Johnson died on November 28, 1948, at his home at Park Place in Endicott.

==Legacy==
Recreation Park Binghamton, New York: eighteen acres, purchased by George F. Johnson were given to the City of Binghamton in October 1921 according to http://westsidebinghamton.org/recpark.html quote "to be expended as soon as possible for improvements." The only condition of this gift of property was "that it shall remain forever a public park, and that it shall be properly improved and maintained by the city as such. If at any time this property shall be used for any other purpose, it shall revert to the giver, his heirs or assigns."

"Between 1919 and 1934, George F. Johnson (1857–1948), shoe manufacturer and great benefactor, donated six beautiful carousels to (Broome County's) local parks. Johnson's commitment to recreation was always more than just good business. He felt carousels contributed to a happy life and would help youngsters grow into strong and useful citizens. Because of his own poor childhood, "George F." believed carousels should be enjoyed by everyone and insisted that the municipalities never charge money for a magic ride."

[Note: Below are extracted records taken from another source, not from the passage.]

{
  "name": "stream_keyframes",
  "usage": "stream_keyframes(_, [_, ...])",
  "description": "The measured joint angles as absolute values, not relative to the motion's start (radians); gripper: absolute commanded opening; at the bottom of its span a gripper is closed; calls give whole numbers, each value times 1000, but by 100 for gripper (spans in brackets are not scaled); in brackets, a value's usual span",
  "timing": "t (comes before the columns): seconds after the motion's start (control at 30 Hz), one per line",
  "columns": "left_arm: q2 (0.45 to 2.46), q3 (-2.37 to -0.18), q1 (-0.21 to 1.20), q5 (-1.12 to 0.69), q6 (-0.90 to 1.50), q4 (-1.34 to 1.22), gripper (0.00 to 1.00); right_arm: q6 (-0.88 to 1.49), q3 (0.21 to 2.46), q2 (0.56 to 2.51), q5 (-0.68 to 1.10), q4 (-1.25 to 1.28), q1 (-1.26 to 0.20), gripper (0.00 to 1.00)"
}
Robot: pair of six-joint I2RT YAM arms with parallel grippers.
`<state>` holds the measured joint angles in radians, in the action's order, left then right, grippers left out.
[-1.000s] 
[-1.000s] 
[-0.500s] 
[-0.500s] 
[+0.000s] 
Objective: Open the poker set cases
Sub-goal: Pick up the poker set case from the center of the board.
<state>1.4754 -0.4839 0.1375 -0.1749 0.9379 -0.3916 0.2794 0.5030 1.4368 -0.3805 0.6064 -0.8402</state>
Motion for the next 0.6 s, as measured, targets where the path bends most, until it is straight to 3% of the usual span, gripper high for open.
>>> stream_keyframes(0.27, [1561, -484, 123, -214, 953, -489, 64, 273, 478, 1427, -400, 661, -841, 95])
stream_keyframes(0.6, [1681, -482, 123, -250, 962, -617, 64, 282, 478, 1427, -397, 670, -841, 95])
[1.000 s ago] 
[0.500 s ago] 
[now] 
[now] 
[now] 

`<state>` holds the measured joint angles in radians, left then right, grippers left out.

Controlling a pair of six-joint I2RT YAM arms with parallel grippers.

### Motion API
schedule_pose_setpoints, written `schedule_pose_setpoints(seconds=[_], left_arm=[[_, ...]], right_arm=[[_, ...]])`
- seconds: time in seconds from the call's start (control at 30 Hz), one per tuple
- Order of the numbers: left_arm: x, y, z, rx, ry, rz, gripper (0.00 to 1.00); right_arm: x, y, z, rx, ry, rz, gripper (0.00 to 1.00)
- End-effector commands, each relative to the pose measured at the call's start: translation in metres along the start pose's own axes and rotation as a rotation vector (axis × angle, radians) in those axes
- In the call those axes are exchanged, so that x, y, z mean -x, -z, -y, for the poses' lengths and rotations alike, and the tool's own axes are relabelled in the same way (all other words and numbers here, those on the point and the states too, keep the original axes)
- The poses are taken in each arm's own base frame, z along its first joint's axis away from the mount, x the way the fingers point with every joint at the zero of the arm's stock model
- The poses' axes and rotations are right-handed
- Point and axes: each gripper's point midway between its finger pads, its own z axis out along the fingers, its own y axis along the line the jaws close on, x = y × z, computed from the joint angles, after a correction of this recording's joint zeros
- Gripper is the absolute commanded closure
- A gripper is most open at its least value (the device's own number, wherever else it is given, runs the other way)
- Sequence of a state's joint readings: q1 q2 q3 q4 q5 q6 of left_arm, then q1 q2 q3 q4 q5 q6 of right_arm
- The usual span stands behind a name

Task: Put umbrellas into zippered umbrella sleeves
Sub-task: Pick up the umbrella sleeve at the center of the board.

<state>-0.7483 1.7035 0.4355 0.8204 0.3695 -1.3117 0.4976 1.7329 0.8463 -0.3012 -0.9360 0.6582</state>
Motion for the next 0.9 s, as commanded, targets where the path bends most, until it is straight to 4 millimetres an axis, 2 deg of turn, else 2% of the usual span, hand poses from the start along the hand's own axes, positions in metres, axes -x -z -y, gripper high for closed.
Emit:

Sarah Jane Johnson Memorial United Methodist Church in Johnson City, New York: "… George F. Johnson offered to donate the cost of a grand, new building if it could be named for his mother, Sarah Jane. …"

George F. Johnson Elementary School, built in 2000, was named after him. It is part of the Union-Endicott Central School District. It is the second Union-Endicott elementary school to be named after him. The first was located in West Endicott.